Tuesday, May 16, 2006

Great Caesar’s Salad!

This salad was originally created in 1924 by Caesar Cardini at his restaurant in Tijuana, Mexico and was prepared and served right at the table.

I decided for Mother’s Day to prepare an Original Caesar’s salad and therein lay the rub.

What was the Original Caesar’s Salad?

Most schools of thought point to the following ingredients: romaine lettuce, olive oil, lemon juice, Worcestershire sauce, croutons, parmesan cheese, garlic, egg and fresh ground pepper.

The proportions go along the lines of:

5 tablespoons olive oil
2 tablespoons fresh lemon juice
½ cup parmesan cheese
2 garlic cloves
1 head of lettuce
shake of Worcestershire
1 egg

Variations include a can of anchovies (my favorite!).

Further variations include avocado, tomato, cashews, chicken and other things, perhaps a bowling ball. Who knows?

All cockfloppery aside, my Mother’s Day Great Caesar’s Salad turned out splendiferous and I’ll share the blueprint here.

First, I baked, not fried, the croutons in the oven by brushing slices of La Madeline bread with olive oil, sprinkling some salt, pepper and garlic powder and baking at 350 for about 10 minutes.

Next, I broke up a head of romaine lettuce into half-inch pieces. Into separate small bowls I prepared the olive oil, anchovies minced with two cloves of garlic, parmesan cheese, and fresh lemon juice.

Next, I coddled the egg by dropping a room temperature egg into boiling water for 45 seconds, then dumping the egg into iced water.

To prepare the salad I dumped in the olive oil, lemon juice, anchovies/garlic and parmesan cheese, croutons and tossed with great panache. Then I cracked the coddled egg over the salad and tossed until it was incorporated. Finished with fresh black pepper per serving.

Two words:

Rave. Review.

I don’t know if it was the preparation of the salad at the table, or the fact that all the ingredients were fresh or that the croutons were baked or that the parmesan was Italian.

Who knows?

The combination was fantastic, the anchovies added some salt and the fresh lemon juice provided just the right snap.

I think I’ll try this again with some variations and I’ll check out using Worcestershire sauce instead of anchovies just for grins.

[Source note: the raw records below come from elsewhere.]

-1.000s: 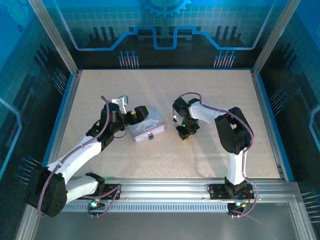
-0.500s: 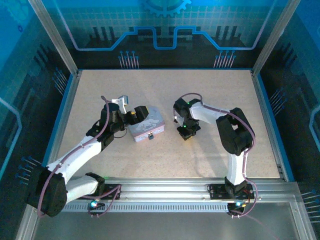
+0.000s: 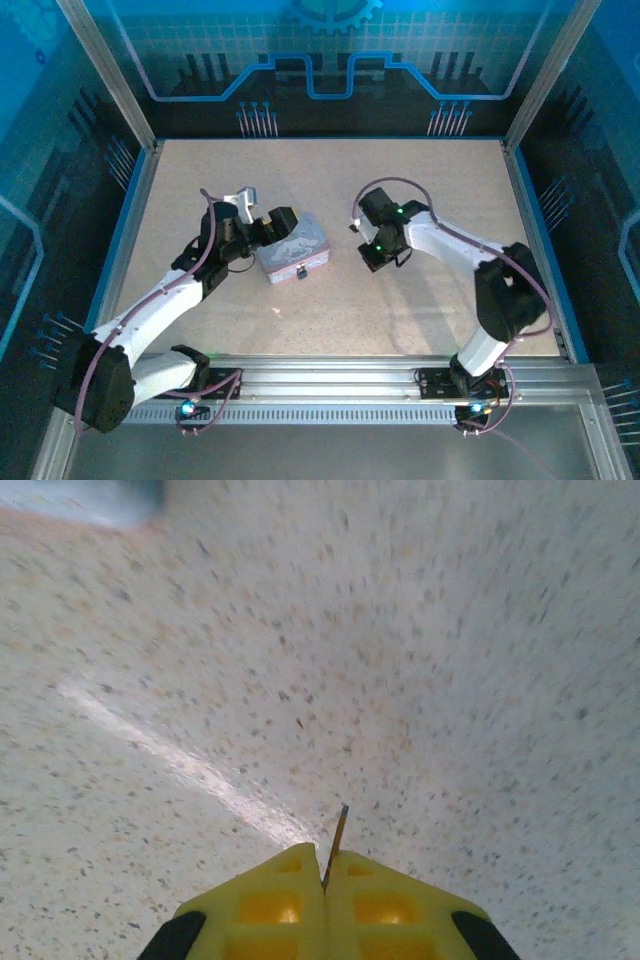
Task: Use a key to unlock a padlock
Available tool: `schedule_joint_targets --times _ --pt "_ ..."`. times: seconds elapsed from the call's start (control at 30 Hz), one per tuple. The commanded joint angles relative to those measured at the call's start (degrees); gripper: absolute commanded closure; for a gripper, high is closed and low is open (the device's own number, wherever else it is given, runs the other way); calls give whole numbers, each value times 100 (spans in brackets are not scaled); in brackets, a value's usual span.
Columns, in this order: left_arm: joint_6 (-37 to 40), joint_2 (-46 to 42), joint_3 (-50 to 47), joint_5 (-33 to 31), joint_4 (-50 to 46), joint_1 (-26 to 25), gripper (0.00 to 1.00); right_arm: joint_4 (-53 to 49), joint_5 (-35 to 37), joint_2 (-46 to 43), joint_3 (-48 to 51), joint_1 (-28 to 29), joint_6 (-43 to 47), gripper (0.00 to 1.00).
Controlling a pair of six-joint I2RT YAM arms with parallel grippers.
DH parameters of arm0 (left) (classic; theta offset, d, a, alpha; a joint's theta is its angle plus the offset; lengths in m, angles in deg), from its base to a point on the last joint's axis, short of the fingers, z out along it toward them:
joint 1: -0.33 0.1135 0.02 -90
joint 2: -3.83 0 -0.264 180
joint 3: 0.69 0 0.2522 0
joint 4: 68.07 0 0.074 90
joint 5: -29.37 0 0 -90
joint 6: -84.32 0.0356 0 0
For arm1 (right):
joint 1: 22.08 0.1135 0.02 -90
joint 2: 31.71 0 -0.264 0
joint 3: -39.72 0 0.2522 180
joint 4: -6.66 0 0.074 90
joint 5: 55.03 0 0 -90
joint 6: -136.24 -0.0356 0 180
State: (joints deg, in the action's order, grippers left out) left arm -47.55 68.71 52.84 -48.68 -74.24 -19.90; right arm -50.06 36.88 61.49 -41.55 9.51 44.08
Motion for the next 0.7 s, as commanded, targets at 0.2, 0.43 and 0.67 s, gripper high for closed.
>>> schedule_joint_targets --times 0.2,0.43,0.67 --pt "-522 57 787 525 -548 -338 12 2414 -448 -1777 1005 351 885 100" --pt "-1183 164 1166 592 -731 -673 21 3533 33 -2654 1624 923 2017 100" --pt "-1493 339 1433 577 -696 -1115 29 3996 672 -2958 1969 1421 3264 100"
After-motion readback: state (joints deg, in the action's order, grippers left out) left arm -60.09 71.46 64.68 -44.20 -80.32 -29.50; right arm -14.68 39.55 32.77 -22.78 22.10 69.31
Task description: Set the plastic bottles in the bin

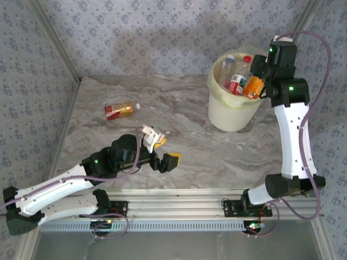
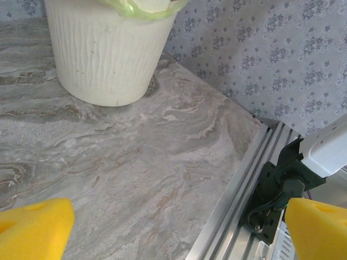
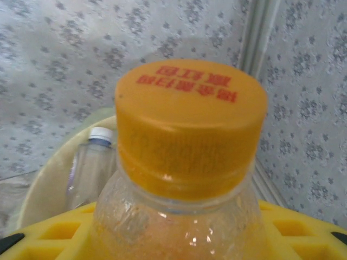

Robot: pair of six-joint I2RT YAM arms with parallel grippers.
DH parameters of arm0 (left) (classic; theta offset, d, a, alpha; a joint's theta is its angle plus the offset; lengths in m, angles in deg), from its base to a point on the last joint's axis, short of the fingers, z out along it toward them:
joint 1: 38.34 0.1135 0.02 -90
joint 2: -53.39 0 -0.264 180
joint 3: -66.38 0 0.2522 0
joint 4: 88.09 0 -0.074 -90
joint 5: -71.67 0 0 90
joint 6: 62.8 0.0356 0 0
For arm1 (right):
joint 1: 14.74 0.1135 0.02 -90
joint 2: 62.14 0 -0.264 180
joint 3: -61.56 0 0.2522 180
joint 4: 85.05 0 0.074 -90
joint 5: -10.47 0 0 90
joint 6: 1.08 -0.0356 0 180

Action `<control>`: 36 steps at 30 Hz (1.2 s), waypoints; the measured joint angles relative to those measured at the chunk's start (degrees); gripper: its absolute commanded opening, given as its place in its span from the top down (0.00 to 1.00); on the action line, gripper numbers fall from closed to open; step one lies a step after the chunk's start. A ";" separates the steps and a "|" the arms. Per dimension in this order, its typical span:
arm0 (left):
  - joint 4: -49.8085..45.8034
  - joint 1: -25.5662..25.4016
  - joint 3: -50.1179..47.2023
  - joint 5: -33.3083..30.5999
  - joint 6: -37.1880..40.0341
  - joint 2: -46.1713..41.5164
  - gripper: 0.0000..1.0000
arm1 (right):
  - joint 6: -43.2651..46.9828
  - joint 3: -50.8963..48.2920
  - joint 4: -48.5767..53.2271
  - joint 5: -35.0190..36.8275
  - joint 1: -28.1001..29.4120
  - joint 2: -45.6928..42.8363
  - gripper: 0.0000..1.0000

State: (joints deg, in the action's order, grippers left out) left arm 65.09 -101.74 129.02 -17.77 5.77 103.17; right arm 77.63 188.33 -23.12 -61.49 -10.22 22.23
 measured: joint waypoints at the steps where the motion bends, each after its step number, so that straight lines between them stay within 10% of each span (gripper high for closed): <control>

Personally, though, I love those little salty, oily fishes!


Vetmommy said...

You can't beat Parmegiano Reggiano!

Anonymous said...


I must make this at once.

Anonymous said...

You may come over and make this for me any day.

Now's good.

les said...

That's great salad. Slight variation: moosh the garlic into the olive oil, and let it sit for a while; then use some of it on the croutons to bake or roast. Then: loads o' lettuce; throw in oil, toss; throw in egg, toss; juice a lemon or two, throw out as many seeds as you can track down, toss; add croutons and grate the cheese. Sometimes the garlic rules, sometimes the lemon; but it never fails.